The warmth that flows between these women feels natural and true on the page throughout, creating an intimacy with the reader, particularly this reader who has observed the bond of female friendships from the outside without fully understanding them.

The novel benefits from its long gestation period in two ways. For one, it allowed the author to live through this wilderness. The novel is fueled by both imagination and personal insight.

For two, the novel builds toward a climax involving scenes of an authoritarian presence in Los Angeles, where one of the characters is caught up in a dangerous military action that resonates with what’s happening on many streets in this exact moment. Given the timeline for writing, editing and publishing a novel, Flournoy must’ve written these scenes before the current occupant returned to the White House, which we could see as either an impressive work of speculation or merely the logical conclusion of the evidence at hand. Flournoy knows what threats these women face.
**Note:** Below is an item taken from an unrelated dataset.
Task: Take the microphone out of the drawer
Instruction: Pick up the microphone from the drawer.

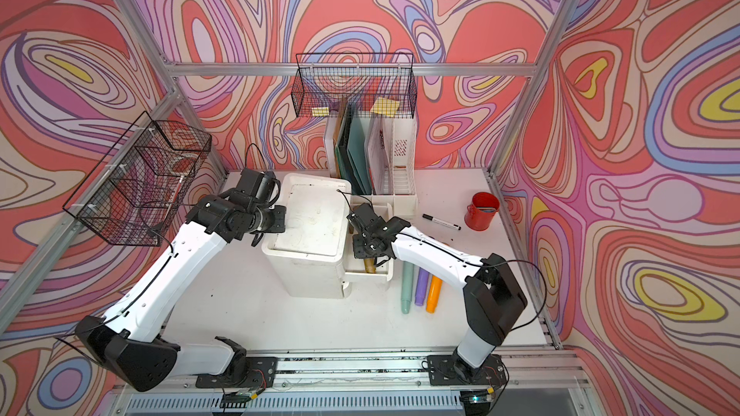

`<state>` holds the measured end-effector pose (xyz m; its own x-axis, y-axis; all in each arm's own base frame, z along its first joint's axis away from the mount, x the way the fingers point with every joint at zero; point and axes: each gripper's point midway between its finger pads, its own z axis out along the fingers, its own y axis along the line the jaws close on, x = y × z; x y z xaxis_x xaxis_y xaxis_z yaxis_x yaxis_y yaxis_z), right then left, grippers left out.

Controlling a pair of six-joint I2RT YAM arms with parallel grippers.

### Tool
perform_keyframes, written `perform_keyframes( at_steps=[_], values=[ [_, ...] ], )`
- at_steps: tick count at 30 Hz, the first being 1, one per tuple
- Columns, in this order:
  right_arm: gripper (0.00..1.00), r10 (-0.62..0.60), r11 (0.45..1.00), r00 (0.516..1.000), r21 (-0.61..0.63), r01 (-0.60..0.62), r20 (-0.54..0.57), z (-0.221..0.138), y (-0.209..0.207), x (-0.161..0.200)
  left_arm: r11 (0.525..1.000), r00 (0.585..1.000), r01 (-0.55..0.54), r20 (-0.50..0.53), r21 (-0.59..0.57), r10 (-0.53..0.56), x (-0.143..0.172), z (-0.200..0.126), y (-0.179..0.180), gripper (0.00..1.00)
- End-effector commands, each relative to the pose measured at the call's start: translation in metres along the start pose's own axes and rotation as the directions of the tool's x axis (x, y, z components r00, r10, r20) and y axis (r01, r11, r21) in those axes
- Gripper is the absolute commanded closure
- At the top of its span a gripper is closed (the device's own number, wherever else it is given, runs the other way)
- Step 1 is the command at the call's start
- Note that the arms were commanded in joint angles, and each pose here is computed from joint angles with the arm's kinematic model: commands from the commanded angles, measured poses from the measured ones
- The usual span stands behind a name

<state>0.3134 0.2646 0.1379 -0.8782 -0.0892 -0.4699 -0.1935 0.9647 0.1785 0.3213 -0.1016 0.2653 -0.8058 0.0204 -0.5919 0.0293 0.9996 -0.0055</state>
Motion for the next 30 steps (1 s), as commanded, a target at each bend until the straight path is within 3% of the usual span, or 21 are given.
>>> perform_keyframes(
  at_steps=[1,11,18,24,30],
  values=[
    [0.97,0.083,0.996,0.985,-0.025,-0.081,0.15,-0.026,0.001,-0.032,1.0,0.999,-0.023,0.025,-0.008,0.023,-0.002,-0.004,0.002,1.0],
    [0.98,0.069,0.996,0.963,0.043,-0.083,0.262,-0.056,-0.014,-0.053,1.0,0.999,-0.024,0.028,-0.005,0.024,-0.003,-0.004,0.0,1.0],
    [0.98,-0.004,0.979,0.955,0.197,-0.057,0.297,-0.074,-0.041,-0.059,1.0,0.999,-0.025,0.022,-0.002,0.025,-0.003,-0.002,-0.001,1.0],
    [0.98,-0.03,0.952,0.94,0.295,-0.077,0.34,-0.097,-0.072,-0.06,1.0,0.999,-0.028,0.023,-0.004,0.028,-0.004,-0.003,-0.001,1.0],
    [0.98,-0.003,0.924,0.955,0.365,-0.11,0.295,-0.098,-0.122,-0.048,1.0,0.999,-0.03,0.023,-0.002,0.03,-0.006,-0.003,-0.001,1.0]
  ],
)
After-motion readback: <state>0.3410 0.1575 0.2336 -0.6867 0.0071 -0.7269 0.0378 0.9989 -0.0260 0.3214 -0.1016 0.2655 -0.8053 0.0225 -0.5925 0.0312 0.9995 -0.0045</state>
“The Wilderness” joins another book I recently covered, Erin Somers’ “The Ten Year Affair,” in my mind as a meaningful example of what I’ll just go ahead and call the “middle-aged millennial novel.” The books are totally different on the surface, one (“The Wilderness”) about four Black women carving out their places in an often hostile society, the other (“The Ten Year Affair”) about white people trying to live happy lives in the quasi-suburbs. But they share the same central worries that we have created a world that seems ill-suited to allowing most people to thrive.

I will not spoil the end of “The Wilderness,” but it suggests that the willingness to consider the good of others, while still noble, is also likely to be punished by the world we live in today.
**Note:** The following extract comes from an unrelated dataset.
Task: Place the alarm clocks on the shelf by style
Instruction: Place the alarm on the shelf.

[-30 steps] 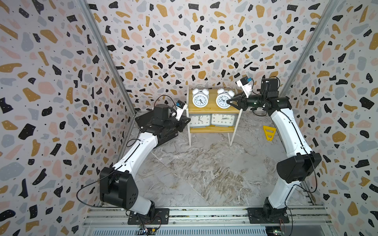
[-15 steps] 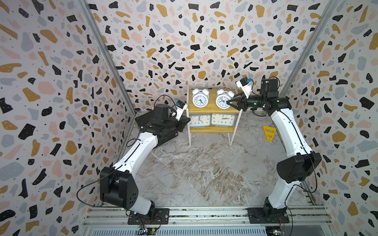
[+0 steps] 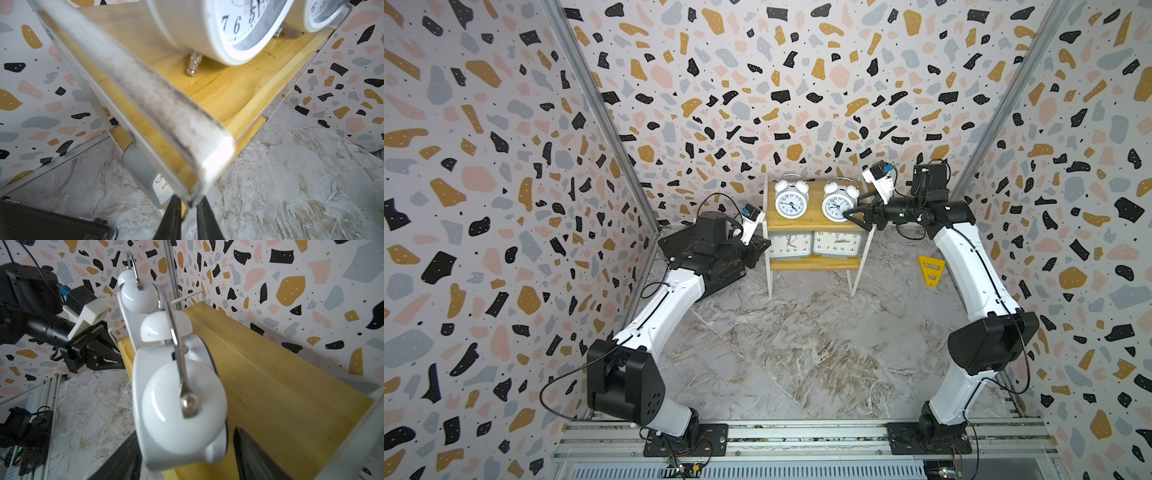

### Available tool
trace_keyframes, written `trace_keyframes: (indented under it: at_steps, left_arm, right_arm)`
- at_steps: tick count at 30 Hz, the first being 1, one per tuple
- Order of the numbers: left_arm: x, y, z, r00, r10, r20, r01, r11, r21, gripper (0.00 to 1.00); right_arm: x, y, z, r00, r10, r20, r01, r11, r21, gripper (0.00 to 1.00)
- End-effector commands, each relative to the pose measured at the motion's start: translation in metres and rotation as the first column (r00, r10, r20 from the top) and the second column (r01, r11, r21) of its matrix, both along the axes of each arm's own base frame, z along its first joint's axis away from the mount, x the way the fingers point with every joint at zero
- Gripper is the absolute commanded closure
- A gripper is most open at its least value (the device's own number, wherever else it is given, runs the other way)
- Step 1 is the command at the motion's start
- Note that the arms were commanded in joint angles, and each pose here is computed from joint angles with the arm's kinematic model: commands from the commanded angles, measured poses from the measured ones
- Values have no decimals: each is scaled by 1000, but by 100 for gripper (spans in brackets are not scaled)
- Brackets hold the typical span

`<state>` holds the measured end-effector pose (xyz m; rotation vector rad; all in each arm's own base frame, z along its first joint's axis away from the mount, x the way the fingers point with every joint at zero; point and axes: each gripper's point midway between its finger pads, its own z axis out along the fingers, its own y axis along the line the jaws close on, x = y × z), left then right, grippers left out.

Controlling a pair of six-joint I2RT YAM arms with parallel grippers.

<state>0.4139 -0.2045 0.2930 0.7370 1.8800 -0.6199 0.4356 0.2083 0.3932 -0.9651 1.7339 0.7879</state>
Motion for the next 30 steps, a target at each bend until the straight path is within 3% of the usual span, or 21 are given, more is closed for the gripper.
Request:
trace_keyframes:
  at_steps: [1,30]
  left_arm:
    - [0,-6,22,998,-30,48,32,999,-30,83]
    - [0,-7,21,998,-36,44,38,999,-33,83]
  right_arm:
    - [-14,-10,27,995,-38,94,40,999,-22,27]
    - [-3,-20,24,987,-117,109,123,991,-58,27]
This may be the most true part of a book filled with truths.

John Warner is the author of books including “More Than Words: How to Think About Writing in the Age of AI.” You can find him at biblioracle.com.

Book recommendations from the Biblioracle

John Warner tells you what to read based on the last five books you’ve read.

1. “The Motorcycle Diaries” by Che Guevara
2. “Psychotic Reactions and Carburetor Dung” by Lester Bangs
3. “My Traitor’s Heart” by Rian Malan
4. “On the Road” by Jack Kerouac
5. “The Electric Kool-Aid Acid Test” by Tom Wolfe

— Michelle G., Kenosha, Wisconsin

Some very interesting books of the counterculture from other times. Here’s a classic from the 1970s, “The World According to Garp” by John Irving.

1. “The Winner” by Teddy Wayne
2. “Great Black Hope” by Rob Franklin
3. “Murder Takes a Vacation” by Laura Lippman
4. “The Woman in Cabin 10” by Ruth Ware
5. “Lush Life” by Richard Price

— Holly T., Des Plaines

I think Holly likes tension in her tales, so I’m recommending Scott Smith’s “A Simple Plan.”

1. “Lessons in Chemistry” by Bonnie Garmus
2. “The Midnight Library” by Matt Haig
3. “The Women” by Kristin Hannah
4. “Atmosphere” by Taylor Jenkins Reid
5. “Spent” by Alison Bechdel

— Emily P., Downers Grove

For Emily, I’m recommending a clever recasting of the Salem Witch Trials set in the 1980s, “We Ride Upon Sticks” by Quan Berry.